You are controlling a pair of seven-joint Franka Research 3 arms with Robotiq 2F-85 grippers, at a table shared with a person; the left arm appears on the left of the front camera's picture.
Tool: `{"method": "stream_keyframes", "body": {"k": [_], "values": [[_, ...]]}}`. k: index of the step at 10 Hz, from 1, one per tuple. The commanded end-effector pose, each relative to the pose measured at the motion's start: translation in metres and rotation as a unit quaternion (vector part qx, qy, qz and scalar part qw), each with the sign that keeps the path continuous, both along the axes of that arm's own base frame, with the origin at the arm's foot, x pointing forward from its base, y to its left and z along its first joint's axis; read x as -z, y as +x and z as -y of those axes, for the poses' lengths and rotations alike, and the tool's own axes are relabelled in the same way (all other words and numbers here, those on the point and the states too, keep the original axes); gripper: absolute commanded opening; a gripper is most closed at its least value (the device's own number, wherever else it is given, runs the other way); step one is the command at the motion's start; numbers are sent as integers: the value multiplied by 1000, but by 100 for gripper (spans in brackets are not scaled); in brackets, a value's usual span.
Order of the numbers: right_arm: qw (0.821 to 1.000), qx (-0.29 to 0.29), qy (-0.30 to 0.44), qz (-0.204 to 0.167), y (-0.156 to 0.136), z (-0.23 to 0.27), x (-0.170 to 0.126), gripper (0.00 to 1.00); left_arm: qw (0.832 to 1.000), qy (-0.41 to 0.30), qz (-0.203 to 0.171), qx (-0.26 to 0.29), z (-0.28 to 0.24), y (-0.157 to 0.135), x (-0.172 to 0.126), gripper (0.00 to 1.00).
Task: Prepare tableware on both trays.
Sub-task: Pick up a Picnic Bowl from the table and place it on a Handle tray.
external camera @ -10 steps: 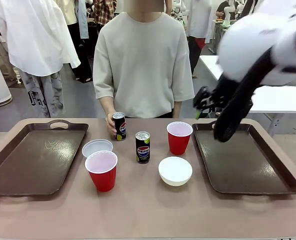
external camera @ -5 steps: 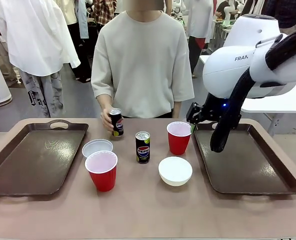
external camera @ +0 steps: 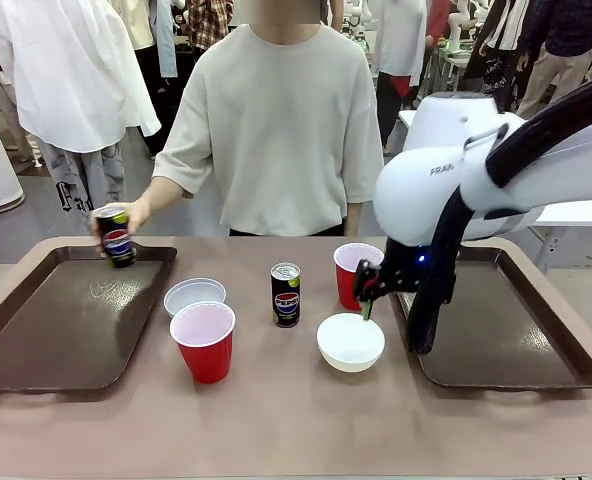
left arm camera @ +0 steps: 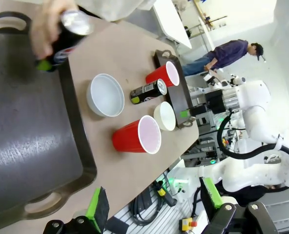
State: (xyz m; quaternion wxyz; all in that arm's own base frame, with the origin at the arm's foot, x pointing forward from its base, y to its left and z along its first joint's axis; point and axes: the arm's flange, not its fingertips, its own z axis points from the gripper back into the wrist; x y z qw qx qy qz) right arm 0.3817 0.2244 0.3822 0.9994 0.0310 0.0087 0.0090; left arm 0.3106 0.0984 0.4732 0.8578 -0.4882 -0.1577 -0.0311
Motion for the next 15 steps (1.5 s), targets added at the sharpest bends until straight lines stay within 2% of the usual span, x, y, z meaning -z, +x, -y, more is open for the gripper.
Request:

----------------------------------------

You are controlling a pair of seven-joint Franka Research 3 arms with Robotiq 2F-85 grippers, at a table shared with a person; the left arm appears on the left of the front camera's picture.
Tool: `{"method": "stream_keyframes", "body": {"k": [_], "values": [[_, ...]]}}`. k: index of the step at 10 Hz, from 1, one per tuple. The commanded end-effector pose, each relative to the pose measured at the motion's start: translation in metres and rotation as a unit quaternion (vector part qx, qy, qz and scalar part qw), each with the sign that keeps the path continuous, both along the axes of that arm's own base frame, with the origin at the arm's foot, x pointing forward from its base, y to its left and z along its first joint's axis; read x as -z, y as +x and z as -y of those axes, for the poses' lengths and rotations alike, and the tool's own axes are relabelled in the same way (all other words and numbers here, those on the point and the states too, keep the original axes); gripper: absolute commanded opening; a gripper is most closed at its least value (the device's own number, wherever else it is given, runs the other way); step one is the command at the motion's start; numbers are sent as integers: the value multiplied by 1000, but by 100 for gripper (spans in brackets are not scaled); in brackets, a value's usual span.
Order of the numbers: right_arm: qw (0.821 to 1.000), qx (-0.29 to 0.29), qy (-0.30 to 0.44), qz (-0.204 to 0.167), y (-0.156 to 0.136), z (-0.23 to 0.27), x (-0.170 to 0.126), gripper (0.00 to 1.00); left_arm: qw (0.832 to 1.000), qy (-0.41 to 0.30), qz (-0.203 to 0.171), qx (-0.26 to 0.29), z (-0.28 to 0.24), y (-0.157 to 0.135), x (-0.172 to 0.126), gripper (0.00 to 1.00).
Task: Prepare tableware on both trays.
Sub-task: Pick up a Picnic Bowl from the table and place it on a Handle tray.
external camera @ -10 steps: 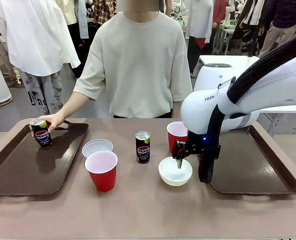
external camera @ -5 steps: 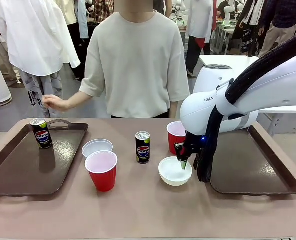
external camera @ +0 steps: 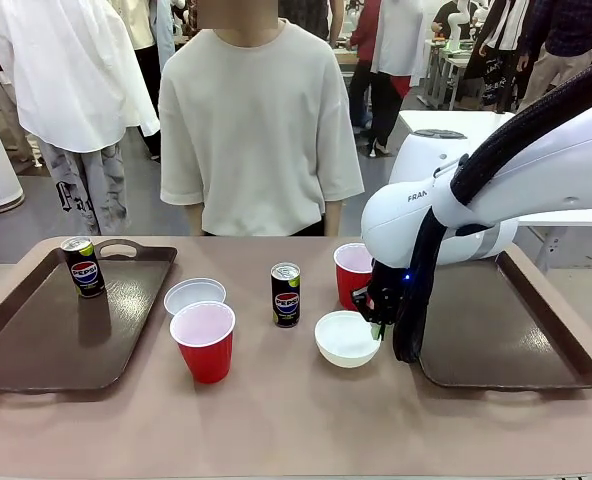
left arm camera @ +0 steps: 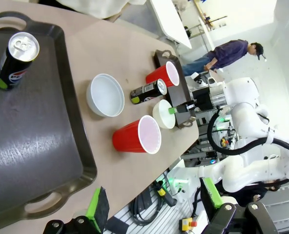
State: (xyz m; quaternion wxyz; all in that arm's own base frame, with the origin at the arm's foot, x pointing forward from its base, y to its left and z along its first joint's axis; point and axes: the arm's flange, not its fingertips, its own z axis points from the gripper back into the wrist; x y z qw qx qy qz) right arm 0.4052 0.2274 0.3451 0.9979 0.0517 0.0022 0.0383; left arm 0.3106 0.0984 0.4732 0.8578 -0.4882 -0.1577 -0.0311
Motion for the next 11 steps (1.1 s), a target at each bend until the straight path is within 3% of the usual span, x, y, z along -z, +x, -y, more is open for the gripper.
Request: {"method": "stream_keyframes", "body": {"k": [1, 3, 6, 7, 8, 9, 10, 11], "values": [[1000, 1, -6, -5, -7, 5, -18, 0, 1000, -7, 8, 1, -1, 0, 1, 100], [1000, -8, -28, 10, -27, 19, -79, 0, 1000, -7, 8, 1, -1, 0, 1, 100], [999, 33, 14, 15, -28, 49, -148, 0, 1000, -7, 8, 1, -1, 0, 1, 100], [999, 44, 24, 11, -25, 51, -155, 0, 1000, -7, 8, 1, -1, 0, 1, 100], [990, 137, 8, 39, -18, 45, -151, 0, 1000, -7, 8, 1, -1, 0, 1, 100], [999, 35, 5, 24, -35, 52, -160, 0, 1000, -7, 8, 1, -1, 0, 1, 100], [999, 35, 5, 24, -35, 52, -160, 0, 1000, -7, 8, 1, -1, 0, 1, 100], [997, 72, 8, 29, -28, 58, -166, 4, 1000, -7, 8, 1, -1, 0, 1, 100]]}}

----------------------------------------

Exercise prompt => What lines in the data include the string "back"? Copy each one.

Completed exercise =>
State: (xyz m; quaternion wxyz; all in that arm's own base frame, with the origin at the arm's foot, x pointing forward from its base, y to its left and z along its first joint's axis; point and axes: the arm's flange, not its fingertips, its own z axis points from the gripper back into the wrist; x y z qw qx qy qz) right arm 0.3817 0.2244 0.3822 0.9994 0.0310 0.0087 0.0090; left arm 0.3106 0.0984 0.4732 0.8578 -0.4882 -0.1577 -0.0311
State: (xyz m; quaternion wxyz; all in that arm's own base frame, with the origin at the arm's foot, x pointing forward from its base, y to its left and z along its first joint's axis; point and axes: the arm's flange, not its fingertips, its own z axis points from the gripper back into the wrist; x y z qw qx qy qz) right arm 0.4052 0.2274 0.3451 0.9979 0.0517 0.0022 0.0383; left arm 0.3106 0.0984 0.4732 0.8578 -0.4882 -0.1577 -0.0311

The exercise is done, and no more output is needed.